Report how many lines below contain the word "normal", and give only that number.
--- START ---
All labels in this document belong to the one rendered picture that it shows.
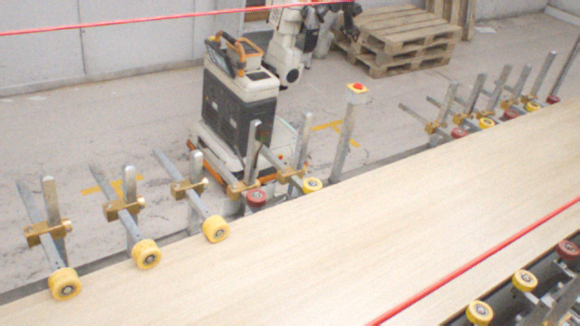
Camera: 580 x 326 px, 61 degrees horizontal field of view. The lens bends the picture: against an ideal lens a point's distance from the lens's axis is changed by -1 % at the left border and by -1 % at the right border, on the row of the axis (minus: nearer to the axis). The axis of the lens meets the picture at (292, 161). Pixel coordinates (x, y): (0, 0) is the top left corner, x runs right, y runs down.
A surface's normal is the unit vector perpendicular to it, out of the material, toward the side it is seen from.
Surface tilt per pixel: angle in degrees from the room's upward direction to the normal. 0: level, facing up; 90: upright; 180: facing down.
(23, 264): 0
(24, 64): 90
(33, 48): 90
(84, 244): 0
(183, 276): 0
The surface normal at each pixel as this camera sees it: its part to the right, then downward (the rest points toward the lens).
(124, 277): 0.15, -0.80
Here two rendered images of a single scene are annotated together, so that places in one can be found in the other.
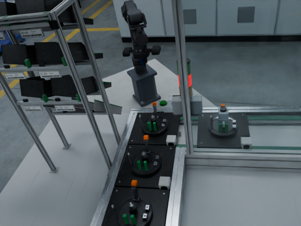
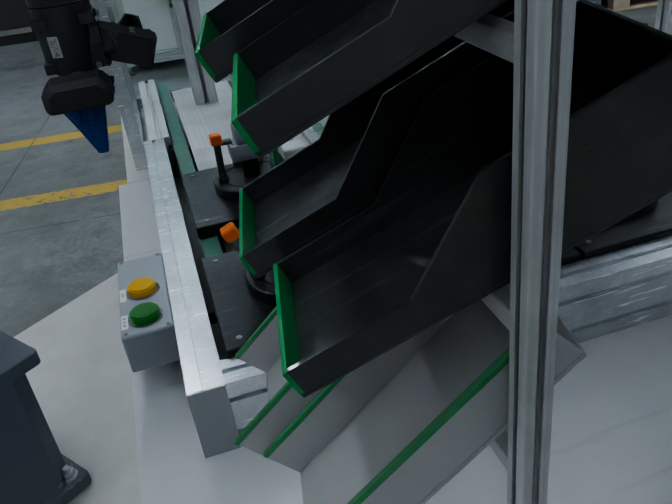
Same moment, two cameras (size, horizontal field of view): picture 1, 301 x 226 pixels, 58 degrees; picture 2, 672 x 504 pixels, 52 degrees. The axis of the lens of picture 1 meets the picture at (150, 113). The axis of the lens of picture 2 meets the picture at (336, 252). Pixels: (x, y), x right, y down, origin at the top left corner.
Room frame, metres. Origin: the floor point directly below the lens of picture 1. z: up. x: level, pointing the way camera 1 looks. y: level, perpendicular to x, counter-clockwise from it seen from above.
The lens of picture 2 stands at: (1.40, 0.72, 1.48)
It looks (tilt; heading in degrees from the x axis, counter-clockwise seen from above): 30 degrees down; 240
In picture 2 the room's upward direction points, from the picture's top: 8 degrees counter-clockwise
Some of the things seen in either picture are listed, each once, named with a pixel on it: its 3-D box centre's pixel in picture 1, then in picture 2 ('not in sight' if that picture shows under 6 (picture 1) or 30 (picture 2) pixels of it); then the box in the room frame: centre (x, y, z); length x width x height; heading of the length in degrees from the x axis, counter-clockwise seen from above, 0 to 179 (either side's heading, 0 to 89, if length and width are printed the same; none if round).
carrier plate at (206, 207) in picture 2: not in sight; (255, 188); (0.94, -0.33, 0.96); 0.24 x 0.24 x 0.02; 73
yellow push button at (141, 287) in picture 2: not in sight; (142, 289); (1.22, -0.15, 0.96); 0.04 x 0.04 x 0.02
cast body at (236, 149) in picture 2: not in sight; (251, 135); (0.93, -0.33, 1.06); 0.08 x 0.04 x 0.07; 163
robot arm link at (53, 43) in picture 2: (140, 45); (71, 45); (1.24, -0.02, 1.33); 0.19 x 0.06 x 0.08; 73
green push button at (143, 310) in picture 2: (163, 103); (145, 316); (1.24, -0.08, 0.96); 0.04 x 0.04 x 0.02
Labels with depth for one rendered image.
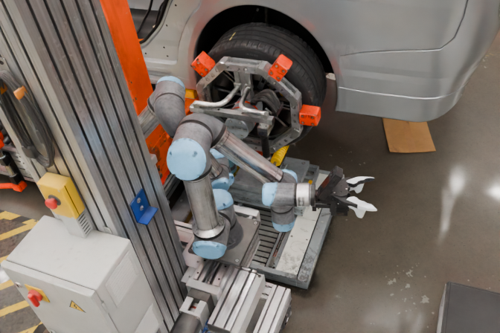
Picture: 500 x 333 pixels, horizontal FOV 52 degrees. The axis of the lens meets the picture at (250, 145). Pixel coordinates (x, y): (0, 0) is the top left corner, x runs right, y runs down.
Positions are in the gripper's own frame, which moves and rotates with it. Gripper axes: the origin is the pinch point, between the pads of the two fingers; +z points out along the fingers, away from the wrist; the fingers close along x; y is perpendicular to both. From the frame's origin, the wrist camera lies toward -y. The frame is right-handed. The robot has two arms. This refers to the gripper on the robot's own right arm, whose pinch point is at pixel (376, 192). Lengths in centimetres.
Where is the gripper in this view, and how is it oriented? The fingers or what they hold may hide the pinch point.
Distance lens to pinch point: 162.7
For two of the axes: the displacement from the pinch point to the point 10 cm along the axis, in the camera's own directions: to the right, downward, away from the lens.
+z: 9.8, 0.1, -1.7
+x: -1.5, 5.6, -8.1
--- END ---
= Solution to the exercise =
3